The result was clear. The findings for the Alzheimer’s patients corresponded with the results observed in the mice – that the disease sabotages the function of the pulse as a driving force in the glymphatic system. This usually happens in the regions of the brain most affected by Alzheimer’s, such as in and around the hippocampus, and the effect can be so pronounced that the pulse literally runs backwards.

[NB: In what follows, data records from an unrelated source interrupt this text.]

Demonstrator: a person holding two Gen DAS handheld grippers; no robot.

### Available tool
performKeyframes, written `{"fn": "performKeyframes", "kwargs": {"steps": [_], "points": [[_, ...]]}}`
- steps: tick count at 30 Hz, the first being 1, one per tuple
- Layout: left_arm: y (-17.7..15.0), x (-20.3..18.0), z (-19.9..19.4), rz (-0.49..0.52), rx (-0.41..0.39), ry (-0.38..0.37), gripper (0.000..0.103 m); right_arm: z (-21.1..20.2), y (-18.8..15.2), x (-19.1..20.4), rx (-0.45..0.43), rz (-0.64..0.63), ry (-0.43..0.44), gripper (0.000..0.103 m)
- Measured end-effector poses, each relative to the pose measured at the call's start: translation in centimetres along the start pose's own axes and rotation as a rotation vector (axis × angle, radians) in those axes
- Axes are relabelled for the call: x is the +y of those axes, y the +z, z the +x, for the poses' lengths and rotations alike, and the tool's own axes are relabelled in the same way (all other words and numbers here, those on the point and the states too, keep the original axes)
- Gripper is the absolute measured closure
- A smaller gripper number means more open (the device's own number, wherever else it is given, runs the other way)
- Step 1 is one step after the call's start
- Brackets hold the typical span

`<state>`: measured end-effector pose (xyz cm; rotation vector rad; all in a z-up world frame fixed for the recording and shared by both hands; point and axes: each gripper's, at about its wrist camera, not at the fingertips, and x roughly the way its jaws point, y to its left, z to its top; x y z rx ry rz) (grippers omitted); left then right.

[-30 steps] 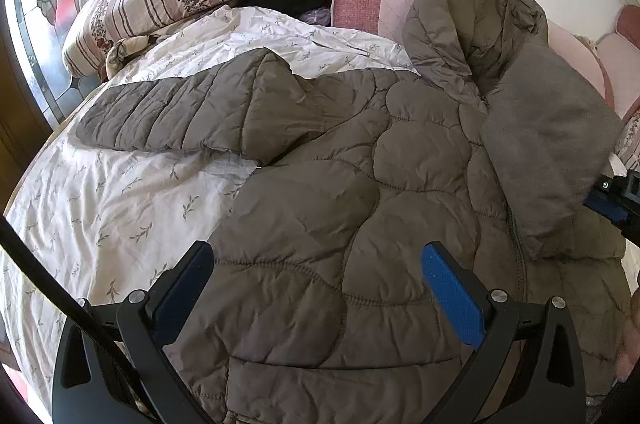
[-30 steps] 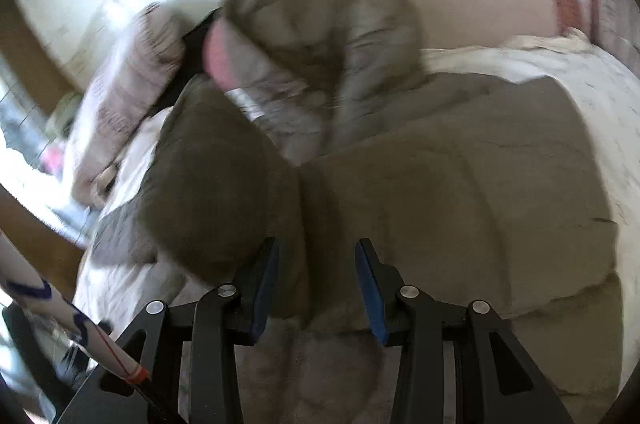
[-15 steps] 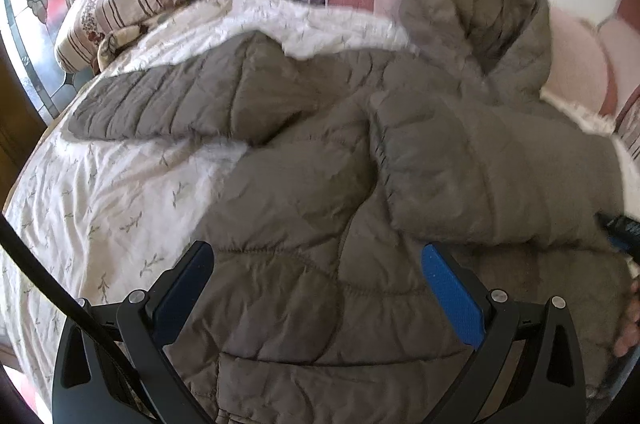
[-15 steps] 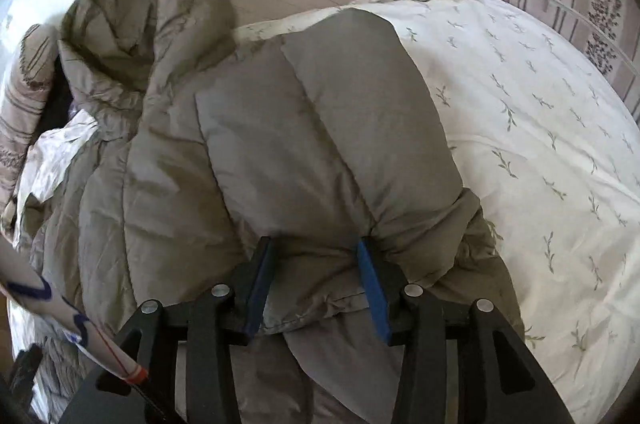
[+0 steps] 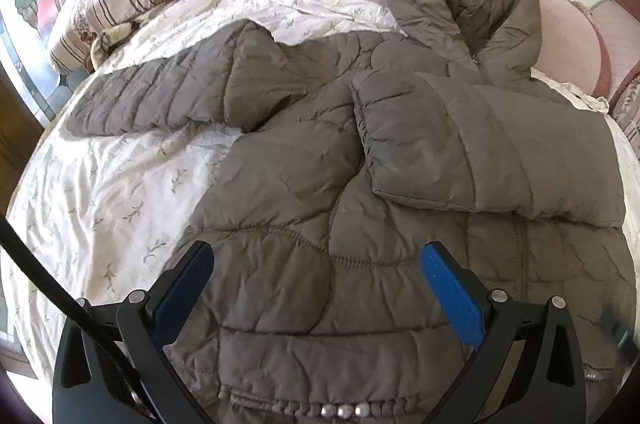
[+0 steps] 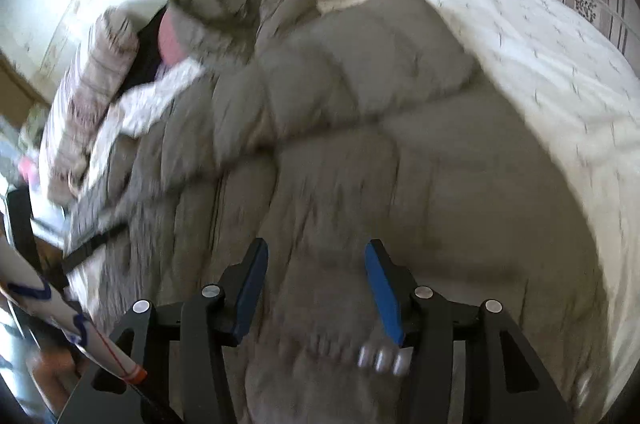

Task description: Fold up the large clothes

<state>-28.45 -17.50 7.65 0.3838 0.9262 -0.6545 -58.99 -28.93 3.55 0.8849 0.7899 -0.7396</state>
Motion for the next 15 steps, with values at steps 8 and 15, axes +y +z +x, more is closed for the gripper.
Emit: {"fn": "performKeyframes", "kwargs": {"steps": [8,15], "points": [[-1.2,0.4,-3.0,0.029,-0.065,0.040,0.000,-2.0,-5.7,2.3,-0.021,-0.128,-0.047,0.048],[-4.4,1.8,-6.7,0.025,-0.140,0.033,0.000,-1.4,-9.7,2.2,-0.087,-0.249,-0.081,0.046]]}}
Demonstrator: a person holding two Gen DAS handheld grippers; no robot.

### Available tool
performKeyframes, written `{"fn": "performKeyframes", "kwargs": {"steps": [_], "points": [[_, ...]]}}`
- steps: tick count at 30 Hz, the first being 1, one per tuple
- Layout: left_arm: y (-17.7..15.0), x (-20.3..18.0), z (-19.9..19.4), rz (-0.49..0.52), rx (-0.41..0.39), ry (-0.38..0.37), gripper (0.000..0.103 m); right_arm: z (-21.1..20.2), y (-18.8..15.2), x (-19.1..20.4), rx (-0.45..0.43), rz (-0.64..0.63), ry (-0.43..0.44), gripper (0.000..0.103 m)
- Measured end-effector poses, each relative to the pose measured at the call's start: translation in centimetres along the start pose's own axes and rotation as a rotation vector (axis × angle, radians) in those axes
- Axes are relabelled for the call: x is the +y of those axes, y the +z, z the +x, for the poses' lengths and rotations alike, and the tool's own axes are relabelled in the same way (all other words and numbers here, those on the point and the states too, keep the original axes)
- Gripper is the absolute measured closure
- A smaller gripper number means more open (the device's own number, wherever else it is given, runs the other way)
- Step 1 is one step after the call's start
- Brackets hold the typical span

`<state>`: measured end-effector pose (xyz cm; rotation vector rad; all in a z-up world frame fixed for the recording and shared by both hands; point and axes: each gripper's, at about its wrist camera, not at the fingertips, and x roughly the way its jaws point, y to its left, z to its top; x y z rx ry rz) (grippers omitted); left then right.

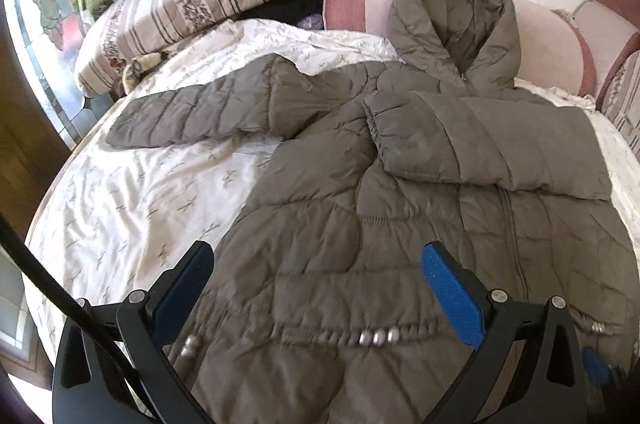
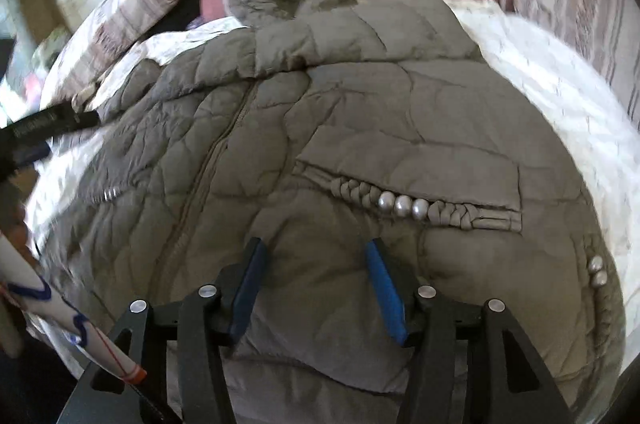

It is a very serious situation,’ Kiviniemi explains, ‘because it puts a great deal of stress on the glymphatic system. And it can also mean that waste products the brain needs to get rid of are flushed back into it instead, including harmful beta-amyloid proteins formed by Alzheimer’s disease.’

 

Further experiments

Although the new method of analysis has proven capable of detecting Alzheimer’s in both mice and humans by using high-speed scanning of the glymphatic system, evidence is still lacking that the method is capable of detecting the disease decades before it causes symptoms in the patient.

Obtaining such documentation is difficult for obvious reasons, Nedergaard explains. ‘Waiting 10–20 years to see if a person who showed signs of Alzheimer’s in an MREG-BOLD analysis in their mid-40s develops the disease in later life is far from optimal. And we just don’t have the time for it, given the increasing number of Alzheimer’s patients. We need to try other approaches.’

The plan is to seek funding to conduct a very big MREG-BOLD analysis of a large number of middle-aged people with a particular hereditary variant of Alzheimer’s in their family. About 3% of patients have this genetic variant and will definitely develop the disease sooner or later.

‘If we can confirm that people with this genetic variant suffer problems in their glymphatic system as early as their mid-40s, we can conduct various experiments to improve fluid transport in the brain. In other words, we could improve their capacity to purge the brain of various unwanted substances – such as amyloid – and thus reduce the risk of them developing dementia,’ Nedergaard explains.

One method would be to give the participants different antibodies designed to purge harmful proteins. If that has a positive effect, it will show up when new scans are made of the efficiency of the fluid transport in the patients’ brains.